Le musée d’Orsay possède 79 pièces de Rembrandt Bugatti, grâce aux dons de l’Ebé Bugatti, fille d’Ettore, puis de Jean-Marie Desbordes, son héritier (le sculpteur animalier partage avec Pompon une salle inaugurée en 2009). Encore plus étrange que Rembrandt, le prénom de l’Ebé ? pour comprendre, il suffit de prononcer les célèbres initiales E.B… Le musée parisien est également riche d’un fonds d’archives Carlo Bugatti, comprenant des centaines de photos, des maquettes de meubles et d’édifices, des dessins, des plâtres. Le père d’Ettore et de Rembrandt, comme déjà précisé, était architecte de formation… et artiste touche à tout.
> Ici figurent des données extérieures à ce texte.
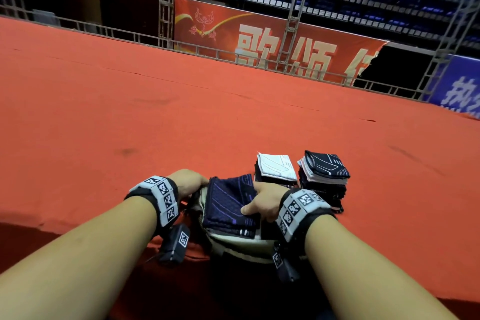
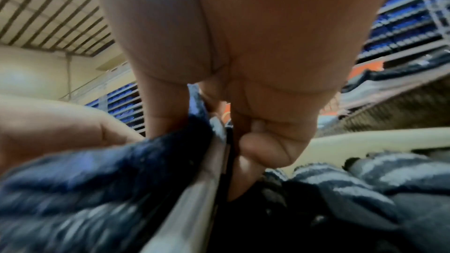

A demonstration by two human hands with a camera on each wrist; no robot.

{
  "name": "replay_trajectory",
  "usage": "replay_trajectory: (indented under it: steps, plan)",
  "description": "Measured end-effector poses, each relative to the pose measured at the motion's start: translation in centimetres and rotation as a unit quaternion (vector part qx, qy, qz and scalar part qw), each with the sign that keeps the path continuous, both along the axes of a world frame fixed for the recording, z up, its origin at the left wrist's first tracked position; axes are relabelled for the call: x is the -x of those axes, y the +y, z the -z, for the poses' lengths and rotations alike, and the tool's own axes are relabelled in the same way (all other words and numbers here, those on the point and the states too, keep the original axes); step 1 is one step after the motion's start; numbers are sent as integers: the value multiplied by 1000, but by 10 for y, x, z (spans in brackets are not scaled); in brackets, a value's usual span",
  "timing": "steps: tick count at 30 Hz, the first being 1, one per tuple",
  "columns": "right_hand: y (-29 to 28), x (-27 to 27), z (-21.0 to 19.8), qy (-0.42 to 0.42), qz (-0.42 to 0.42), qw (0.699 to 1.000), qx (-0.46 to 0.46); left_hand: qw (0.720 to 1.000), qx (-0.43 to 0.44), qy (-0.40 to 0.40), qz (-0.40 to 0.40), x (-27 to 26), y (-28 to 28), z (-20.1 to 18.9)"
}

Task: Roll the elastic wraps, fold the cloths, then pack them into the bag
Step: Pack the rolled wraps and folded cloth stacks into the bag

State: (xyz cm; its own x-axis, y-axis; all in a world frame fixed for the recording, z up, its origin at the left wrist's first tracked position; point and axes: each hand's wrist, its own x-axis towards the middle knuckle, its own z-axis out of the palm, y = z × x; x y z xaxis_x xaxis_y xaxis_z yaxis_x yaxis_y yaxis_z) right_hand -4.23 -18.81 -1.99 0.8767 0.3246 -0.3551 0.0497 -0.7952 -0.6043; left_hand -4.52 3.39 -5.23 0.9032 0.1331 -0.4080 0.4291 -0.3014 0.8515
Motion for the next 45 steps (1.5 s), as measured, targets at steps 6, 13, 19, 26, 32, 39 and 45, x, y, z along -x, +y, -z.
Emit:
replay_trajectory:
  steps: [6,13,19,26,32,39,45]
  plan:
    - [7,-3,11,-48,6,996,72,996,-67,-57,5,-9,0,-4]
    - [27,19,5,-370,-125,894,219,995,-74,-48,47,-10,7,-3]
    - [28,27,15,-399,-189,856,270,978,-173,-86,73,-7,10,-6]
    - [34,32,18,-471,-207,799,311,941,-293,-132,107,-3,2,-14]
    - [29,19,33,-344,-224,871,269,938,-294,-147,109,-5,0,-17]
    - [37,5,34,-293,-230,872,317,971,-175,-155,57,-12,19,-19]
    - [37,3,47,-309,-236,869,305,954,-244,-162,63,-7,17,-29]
Sa « chambre-escargot » mêlant les formes courbes fut l’une des curiosités applaudies de l’exposition de Milan en 1902. Il se fixa à Paris et finit sa vie à Pierrefonds, gardant toujours le contact avec Ettore. Celui-ci s’inspira de ses recherches sur les formes, notamment ovoïdes, lorsqu’il dessina la calandre « en forme de poire » de plusieurs modèles.

La monographie du galeriste Edward Horswell, Rembrandt Bugatti : A Life in Sculpture, a été éditée en français sous le titre : Une vie pour la sculpture (éditions Sladmore et de l’Amateur). À un moment où le sculpteur un moment oublié a la cote dans les ventes publiques.